19 – Madonna – Ray of Light

At the end of “Drowned World/Substitute for Love,” the meditative opening track of Ray of Light, Madonna utters some of the most powerful words a woman can declare: “I’ve changed my mind.” She had spent the early ’90s pushing the envelope on sexual taboos before cooling off with the tasteful R&B album Bedtime Stories, returning four years later as a new mother on the brink of 40, spiritual and self-actualized. It was one of the most shocking things Madonna could have done.

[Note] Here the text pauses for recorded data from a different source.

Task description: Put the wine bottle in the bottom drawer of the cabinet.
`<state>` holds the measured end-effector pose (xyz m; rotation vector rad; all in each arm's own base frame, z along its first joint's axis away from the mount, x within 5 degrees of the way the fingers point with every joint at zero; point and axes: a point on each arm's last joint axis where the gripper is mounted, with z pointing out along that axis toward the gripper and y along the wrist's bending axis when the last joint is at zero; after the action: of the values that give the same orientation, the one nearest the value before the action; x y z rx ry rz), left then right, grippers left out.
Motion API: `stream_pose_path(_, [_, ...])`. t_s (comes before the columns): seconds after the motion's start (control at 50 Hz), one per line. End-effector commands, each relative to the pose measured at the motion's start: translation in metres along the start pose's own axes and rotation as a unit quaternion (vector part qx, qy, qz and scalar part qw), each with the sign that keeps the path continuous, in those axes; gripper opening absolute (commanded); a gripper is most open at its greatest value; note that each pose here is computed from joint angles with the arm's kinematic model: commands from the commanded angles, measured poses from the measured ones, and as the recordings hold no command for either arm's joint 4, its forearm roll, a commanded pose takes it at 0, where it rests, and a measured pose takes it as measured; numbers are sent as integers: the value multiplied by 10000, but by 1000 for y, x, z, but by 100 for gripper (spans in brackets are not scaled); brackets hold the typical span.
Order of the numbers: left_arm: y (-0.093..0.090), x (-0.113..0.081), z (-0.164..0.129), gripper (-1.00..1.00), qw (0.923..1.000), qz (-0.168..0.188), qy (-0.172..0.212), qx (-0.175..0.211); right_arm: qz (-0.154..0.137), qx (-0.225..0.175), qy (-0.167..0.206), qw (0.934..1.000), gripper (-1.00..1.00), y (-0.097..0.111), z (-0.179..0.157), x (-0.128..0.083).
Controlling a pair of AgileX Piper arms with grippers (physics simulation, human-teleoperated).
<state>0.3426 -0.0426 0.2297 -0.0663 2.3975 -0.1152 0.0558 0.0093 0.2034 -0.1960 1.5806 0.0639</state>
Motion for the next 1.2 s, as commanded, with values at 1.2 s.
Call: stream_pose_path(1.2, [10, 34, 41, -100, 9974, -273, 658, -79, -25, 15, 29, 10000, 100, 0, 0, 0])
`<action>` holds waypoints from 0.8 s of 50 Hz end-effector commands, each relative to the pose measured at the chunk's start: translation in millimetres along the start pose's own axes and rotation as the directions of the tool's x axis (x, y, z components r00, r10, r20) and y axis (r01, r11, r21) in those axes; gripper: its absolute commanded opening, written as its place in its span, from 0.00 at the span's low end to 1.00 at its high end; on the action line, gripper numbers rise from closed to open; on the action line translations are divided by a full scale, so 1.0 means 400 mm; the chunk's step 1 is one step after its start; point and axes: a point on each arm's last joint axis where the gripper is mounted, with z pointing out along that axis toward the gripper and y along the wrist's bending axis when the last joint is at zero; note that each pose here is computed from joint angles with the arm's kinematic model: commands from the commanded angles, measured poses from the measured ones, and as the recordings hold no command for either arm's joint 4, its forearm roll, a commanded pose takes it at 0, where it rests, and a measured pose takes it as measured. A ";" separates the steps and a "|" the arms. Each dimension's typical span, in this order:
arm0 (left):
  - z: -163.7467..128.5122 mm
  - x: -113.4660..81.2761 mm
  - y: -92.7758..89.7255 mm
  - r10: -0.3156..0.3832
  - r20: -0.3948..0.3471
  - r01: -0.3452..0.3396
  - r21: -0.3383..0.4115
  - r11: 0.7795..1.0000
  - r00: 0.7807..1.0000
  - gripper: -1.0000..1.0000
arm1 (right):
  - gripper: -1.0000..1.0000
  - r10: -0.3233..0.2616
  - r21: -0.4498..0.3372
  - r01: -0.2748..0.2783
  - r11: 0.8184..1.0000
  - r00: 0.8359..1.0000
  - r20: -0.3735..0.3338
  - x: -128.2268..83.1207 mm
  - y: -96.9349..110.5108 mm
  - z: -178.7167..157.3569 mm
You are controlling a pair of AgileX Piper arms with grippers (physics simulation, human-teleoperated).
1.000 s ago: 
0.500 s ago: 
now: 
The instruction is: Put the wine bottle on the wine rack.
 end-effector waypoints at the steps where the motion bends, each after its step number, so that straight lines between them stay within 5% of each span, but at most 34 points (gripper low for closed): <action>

Madonna's Ray of Light on Pitchfork's The 50 Best Albums of 1998 List

Though Ray of Light took pop soul-searching to new heights, the album’s palette of understated techno and electronica furthered Madonna’s longtime M.O.: From the start of her career, she had been attuned to the undercurrents of club music, finding ways to incorporate trending subgenres into mainstream pop (for better or worse). With the help of under-the-radar electronic producer William Orbit, Madonna steered clear of new age clichés (with the exception of the Sanskrit yoga chants on “Shanti/Ashtangi”) and made a record that still sounds stylish and forward-thinking. The title track wasn’t just one of Madonna’s best singles to date, but also a hedonistic cheat-sheet for clean-living, self-helping ravers to come. As for the darker end of introspection, Madonna offered up a handful of striking songs about the complicated nature of motherhood in “Frozen” and “Nothing Really Matters.” She never lets listeners forget that she’s seen it all, but it doesn’t mean she still can’t be stunned and humbled by life itself. –Jillian Mapes

Listen: Madonna, “Nothing Really Matters”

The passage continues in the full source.